Indoor navigation experiment at the office building (part 1)

Fig. 6.
figure 6

Indoor navigation experiment at the office building (part 2)

9 Conclusions

In this paper, we proposed a novel Path Markup Language for indoor navigation applications. We have shown that the mapping and navigation can be integrated into a modular system and can be used to solve a real world problem tackling indoor navigation without the use of expensive beacons. The Path Markup Language can be used to intuitively create a floor plan featuring landmarks for navigation purposes. The navigation application can then track a users position using pedometers and wall following algorithms to reduce errors. Landmark polling is then used to reset this error, allowing human supervision to overcome the inaccuracies of the system. The technology can be used for indoor navigation in large building facilities such as malls, airports, subways, museums, schools, office buildings, and factories for tour guidance, and emergency services.

10 Future Work

Several features are planned to be added to the mapping and navigation applications to further enhance their functionality. Adding multiple floors to a building in the mapping app and the ability to transition between these floors in the navigation app. This would be achieved through a push notification when in the location of stairs/elevator landmark, e.g. “Up 1 floor”, “Down 1 floor”. With these features a 3D view of the building’s floors and the user’s current position could be added.
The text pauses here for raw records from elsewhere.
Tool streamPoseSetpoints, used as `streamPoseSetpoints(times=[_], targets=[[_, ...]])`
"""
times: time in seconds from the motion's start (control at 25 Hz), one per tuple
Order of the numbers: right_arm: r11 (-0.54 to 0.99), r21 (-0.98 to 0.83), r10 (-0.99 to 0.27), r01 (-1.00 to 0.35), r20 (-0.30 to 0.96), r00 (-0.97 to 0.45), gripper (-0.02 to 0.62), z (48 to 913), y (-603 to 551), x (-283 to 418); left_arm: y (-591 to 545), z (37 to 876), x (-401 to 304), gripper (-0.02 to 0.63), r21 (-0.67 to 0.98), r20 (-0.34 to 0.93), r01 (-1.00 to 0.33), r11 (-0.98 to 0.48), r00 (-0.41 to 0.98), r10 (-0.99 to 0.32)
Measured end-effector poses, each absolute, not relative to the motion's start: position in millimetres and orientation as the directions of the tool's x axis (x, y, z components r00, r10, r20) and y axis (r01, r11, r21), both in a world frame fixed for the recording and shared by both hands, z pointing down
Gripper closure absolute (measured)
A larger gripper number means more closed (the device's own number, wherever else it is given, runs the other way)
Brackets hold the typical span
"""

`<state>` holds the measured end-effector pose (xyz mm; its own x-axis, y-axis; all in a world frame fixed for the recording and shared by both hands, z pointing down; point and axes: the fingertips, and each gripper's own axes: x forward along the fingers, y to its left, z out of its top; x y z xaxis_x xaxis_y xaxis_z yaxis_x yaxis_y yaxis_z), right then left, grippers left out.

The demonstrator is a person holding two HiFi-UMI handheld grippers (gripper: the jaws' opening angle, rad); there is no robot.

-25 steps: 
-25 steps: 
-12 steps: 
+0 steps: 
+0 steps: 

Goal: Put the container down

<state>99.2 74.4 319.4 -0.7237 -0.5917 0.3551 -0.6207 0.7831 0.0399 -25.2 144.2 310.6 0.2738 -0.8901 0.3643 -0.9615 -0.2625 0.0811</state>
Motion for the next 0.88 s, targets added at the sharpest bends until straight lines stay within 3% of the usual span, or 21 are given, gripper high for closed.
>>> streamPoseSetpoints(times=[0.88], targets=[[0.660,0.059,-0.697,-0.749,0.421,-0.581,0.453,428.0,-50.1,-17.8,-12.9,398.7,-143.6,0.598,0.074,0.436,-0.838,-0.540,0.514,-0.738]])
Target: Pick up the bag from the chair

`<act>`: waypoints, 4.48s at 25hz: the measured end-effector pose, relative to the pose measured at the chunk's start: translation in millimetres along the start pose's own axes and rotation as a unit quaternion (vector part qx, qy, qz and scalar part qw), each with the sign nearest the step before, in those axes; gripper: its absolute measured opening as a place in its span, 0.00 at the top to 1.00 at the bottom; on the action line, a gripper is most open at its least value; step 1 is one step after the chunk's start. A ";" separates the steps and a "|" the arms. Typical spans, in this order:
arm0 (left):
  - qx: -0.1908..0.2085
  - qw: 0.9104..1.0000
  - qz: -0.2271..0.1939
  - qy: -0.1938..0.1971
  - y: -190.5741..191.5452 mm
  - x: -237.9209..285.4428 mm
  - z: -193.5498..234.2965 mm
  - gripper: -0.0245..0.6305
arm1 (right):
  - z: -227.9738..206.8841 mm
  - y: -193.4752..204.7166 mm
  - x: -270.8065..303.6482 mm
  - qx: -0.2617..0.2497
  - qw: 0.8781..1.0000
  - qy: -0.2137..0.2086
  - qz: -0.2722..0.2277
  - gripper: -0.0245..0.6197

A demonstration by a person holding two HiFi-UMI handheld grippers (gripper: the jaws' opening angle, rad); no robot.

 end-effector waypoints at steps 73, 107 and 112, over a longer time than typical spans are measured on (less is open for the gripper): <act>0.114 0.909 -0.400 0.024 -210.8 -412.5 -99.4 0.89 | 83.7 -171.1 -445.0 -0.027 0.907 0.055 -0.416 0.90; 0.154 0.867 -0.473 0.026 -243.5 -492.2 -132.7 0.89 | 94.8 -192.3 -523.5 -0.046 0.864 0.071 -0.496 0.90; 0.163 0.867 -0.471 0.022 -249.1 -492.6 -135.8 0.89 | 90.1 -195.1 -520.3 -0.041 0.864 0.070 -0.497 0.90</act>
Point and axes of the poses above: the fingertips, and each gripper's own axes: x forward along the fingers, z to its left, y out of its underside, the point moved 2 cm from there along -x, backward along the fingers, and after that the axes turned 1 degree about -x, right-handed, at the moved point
Like satellite navigation systems in vehicles do not display a full road map, only a small section that the car is currently in, and that rotates based on the orientation of the car, this feature would improve the view and intuition of the navigation app.

Automatic sensor calibration is necessary for the future work, including walking stride calibration, magnetic sensor calibration, as well as altimeter calibration. The more sensors we throw in the system, the more calibration we need. Automatic calibration can be implemented with sensory fusion, e.g. calibrating stride with laser distance measurement and calibrating altimeter with satellite signals while the system is outside of the building.

In addition, we are developing the indoor navigation on a helmet for first responders to view the navigational information from a projected heads-up display (HUD). This would free up their hands for emergency services and enhance the augmented reality experience in harsh environments, for example, see-through smoke and walls.